Exercise brief
Each entry is to be output as written, so that none is missing.

#### Supplied records ####

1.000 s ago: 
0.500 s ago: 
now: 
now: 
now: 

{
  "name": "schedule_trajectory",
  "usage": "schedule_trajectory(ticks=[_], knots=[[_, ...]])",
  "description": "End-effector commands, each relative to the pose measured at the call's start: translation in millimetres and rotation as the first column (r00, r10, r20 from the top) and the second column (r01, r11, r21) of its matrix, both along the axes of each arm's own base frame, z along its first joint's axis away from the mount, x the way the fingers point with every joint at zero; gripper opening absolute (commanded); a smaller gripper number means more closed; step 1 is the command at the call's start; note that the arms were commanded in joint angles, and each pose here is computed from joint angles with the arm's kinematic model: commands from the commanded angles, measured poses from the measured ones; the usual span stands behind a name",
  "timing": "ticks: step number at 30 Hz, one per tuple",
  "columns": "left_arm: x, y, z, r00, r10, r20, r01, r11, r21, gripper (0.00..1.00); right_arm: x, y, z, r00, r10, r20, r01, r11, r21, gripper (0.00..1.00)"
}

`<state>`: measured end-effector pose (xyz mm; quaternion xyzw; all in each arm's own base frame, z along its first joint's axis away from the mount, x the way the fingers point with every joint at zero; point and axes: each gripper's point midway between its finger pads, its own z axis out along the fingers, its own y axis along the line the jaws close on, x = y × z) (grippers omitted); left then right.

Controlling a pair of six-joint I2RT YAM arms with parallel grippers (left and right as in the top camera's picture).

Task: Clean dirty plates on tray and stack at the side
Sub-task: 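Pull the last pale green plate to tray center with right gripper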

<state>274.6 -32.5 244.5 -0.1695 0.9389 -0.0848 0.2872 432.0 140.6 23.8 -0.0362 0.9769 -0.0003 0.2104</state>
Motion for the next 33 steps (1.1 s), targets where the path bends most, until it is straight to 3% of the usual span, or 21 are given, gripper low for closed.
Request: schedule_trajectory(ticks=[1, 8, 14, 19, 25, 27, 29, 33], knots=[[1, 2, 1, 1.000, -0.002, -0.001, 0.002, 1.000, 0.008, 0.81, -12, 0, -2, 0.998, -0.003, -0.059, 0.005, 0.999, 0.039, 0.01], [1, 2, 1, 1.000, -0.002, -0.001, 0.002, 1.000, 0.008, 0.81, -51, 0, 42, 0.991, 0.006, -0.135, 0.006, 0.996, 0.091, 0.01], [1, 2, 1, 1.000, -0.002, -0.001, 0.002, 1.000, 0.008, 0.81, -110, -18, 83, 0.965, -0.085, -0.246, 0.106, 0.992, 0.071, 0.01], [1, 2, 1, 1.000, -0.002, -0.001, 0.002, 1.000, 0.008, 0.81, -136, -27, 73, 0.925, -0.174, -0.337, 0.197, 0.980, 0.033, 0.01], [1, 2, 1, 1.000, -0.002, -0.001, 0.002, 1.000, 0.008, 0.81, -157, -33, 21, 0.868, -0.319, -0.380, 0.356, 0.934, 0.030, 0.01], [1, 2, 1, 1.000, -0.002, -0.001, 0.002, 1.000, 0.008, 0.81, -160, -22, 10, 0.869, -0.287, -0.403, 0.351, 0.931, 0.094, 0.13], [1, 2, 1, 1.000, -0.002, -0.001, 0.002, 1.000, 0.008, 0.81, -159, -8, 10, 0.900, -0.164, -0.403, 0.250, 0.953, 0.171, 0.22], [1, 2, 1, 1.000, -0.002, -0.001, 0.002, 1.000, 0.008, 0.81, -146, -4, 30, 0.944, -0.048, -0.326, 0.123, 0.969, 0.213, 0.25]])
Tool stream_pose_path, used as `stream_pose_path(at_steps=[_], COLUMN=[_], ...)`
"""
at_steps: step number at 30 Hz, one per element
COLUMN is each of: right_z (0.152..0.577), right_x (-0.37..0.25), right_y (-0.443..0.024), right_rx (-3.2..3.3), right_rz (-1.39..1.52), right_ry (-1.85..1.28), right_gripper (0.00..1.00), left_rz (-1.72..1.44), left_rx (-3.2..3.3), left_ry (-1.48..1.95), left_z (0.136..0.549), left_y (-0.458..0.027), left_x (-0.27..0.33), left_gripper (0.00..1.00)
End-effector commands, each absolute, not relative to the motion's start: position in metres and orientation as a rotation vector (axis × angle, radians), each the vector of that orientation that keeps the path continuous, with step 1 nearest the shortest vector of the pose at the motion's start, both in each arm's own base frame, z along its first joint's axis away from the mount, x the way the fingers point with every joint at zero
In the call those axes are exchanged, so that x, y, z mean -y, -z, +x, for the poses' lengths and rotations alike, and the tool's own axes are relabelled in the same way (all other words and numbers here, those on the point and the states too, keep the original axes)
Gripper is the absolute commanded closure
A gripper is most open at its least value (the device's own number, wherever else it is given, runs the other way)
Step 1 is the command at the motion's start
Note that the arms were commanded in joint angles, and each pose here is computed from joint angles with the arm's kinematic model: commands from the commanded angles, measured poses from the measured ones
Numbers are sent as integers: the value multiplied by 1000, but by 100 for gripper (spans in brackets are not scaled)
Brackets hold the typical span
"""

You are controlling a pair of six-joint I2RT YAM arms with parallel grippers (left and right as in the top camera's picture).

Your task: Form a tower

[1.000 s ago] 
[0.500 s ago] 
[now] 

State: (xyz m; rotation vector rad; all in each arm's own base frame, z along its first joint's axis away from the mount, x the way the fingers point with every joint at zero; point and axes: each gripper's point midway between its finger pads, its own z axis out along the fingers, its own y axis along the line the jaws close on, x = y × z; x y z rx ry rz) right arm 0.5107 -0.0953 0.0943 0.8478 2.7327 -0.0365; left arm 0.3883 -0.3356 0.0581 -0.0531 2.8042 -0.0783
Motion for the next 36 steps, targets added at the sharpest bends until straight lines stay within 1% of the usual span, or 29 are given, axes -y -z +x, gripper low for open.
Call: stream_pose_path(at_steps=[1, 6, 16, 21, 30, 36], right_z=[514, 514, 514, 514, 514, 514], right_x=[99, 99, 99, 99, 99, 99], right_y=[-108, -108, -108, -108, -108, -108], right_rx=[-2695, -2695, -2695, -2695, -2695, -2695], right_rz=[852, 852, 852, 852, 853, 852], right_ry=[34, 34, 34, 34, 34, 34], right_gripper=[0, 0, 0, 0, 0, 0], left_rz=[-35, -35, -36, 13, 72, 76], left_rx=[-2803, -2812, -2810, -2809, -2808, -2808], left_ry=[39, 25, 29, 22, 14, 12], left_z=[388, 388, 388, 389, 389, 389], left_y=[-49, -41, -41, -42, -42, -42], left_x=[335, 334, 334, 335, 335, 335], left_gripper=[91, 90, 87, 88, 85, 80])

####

Output
1.000 s ago: 
0.500 s ago: 
now: 
now: 
now: 

{
  "name": "schedule_trajectory",
  "usage": "schedule_trajectory(ticks=[_], knots=[[_, ...]])",
  "description": "End-effector commands, each relative to the pose measured at the call's start: translation in millimetres and rotation as the first column (r00, r10, r20 from the top) and the second column (r01, r11, r21) of its matrix, both along the axes of each arm's own base frame, z along its first joint's axis away from the mount, x the way the fingers point with every joint at zero; gripper opening absolute (commanded); a smaller gripper number means more closed; step 1 is the command at the call's start; note that the arms were commanded in joint angles, and each pose here is computed from joint angles with the arm's kinematic model: commands from the commanded angles, measured poses from the measured ones; the usual span stands behind a name",
  "timing": "ticks: step number at 30 Hz, one per tuple",
  "columns": "left_arm: x, y, z, r00, r10, r20, r01, r11, r21, gripper (0.00..1.00); right_arm: x, y, z, r00, r10, r20, r01, r11, r21, gripper (0.00..1.00)"
}

`<state>`: measured end-effector pose (xyz mm; quaternion xyzw; all in each arm's own base frame, z along its first joint's axis away from the mount, x the way the fingers point with every joint at zero; point and axes: each gripper's point midway between its finger pads, its own z axis out along the fingers, its own y axis along the line the jaws close on, x = y × z) (grippers omitted); left then right.

Controlling a pair of six-joint I2RT YAM arms with parallel grippers (left and right as in the top camera's picture).

Task: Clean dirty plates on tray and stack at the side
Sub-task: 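Pull the last pale green plate to tray center with right gripper
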
<state>274.6 -32.5 244.5 -0.1695 0.9389 -0.0848 0.2872 432.0 140.6 23.8 -0.0362 0.9769 -0.0003 0.2104</state>
Motion for the next 33 steps (1.1 s), targets where the path bends most, until it is straight to 3% of the usual span, or 21 are given, gripper low for closed.
Request: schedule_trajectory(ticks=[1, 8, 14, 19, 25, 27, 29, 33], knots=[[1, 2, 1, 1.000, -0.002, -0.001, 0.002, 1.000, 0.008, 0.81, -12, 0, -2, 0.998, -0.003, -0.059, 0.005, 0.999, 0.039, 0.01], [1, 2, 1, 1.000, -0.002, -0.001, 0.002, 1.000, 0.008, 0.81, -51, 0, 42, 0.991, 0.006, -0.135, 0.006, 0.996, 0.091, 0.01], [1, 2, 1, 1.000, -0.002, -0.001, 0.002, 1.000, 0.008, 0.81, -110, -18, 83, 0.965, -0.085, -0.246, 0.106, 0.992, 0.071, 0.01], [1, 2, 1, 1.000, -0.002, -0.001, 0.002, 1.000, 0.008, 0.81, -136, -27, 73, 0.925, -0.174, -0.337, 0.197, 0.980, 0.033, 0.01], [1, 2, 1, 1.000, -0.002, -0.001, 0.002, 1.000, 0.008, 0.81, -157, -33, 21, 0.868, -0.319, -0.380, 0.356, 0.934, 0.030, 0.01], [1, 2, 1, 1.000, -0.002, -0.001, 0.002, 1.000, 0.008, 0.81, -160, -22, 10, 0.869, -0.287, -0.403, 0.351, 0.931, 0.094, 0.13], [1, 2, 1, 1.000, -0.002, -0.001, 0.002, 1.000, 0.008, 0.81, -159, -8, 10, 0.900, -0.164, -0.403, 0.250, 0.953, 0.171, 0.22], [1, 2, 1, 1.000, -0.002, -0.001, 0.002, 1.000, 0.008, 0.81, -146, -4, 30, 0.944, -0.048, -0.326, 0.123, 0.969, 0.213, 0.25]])
Tool stream_pose_path, used as `stream_pose_path(at_steps=[_], COLUMN=[_], ...)`
"""
at_steps: step number at 30 Hz, one per element
COLUMN is each of: right_z (0.152..0.577), right_x (-0.37..0.25), right_y (-0.443..0.024), right_rx (-3.2..3.3), right_rz (-1.39..1.52), right_ry (-1.85..1.28), right_gripper (0.00..1.00), left_rz (-1.72..1.44), left_rx (-3.2..3.3), left_ry (-1.48..1.95), left_z (0.136..0.549), left_y (-0.458..0.027), left_x (-0.27..0.33), left_gripper (0.00..1.00)
End-effector commands, each absolute, not relative to the motion's start: position in metres and orientation as a rotation vector (axis × angle, radians), each the vector of that orientation that keeps the path continuous, with step 1 nearest the shortest vector of the pose at the motion's start, both in each arm's own base frame, z along its first joint's axis away from the mount, x the way the fingers point with every joint at zero
In the call those axes are exchanged, so that x, y, z mean -y, -z, +x, for the poses' lengths and rotations alike, and the tool's own axes are relabelled in the same way (all other words and numbers here, those on the point and the states too, keep the original axes)
Gripper is the absolute commanded closure
A gripper is most open at its least value (the device's own number, wherever else it is given, runs the other way)
Step 1 is the command at the motion's start
Note that the arms were commanded in joint angles, and each pose here is computed from joint angles with the arm's kinematic model: commands from the commanded angles, measured poses from the measured ones
Numbers are sent as integers: the value multiplied by 1000, but by 100 for gripper (spans in brackets are not scaled)
Brackets hold the typical span
"""

You are controlling a pair of six-joint I2RT YAM arms with parallel grippers (left and right as in the top camera's picture).

Your task: Form a tower

[1.000 s ago] 
[0.500 s ago] 
[now] 

State: (xyz m; rotation vector rad; all in each arm's own base frame, z along its first joint's axis away from the mount, x the way the fingers point with every joint at zero; point and axes: each gripper's point midway between its finger pads, its own z axis out along the fingers, its own y axis along the line the jaws close on, x = y × z; x y z rx ry rz) right arm 0.5107 -0.0953 0.0943 0.8478 2.7327 -0.0365; left arm 0.3883 -0.3356 0.0581 -0.0531 2.8042 -0.0783
Motion for the next 36 steps, targets added at the sharpest bends until straight lines stay within 1% of the usual span, or 29 are given, axes -y -z +x, gripper low for open.
Call: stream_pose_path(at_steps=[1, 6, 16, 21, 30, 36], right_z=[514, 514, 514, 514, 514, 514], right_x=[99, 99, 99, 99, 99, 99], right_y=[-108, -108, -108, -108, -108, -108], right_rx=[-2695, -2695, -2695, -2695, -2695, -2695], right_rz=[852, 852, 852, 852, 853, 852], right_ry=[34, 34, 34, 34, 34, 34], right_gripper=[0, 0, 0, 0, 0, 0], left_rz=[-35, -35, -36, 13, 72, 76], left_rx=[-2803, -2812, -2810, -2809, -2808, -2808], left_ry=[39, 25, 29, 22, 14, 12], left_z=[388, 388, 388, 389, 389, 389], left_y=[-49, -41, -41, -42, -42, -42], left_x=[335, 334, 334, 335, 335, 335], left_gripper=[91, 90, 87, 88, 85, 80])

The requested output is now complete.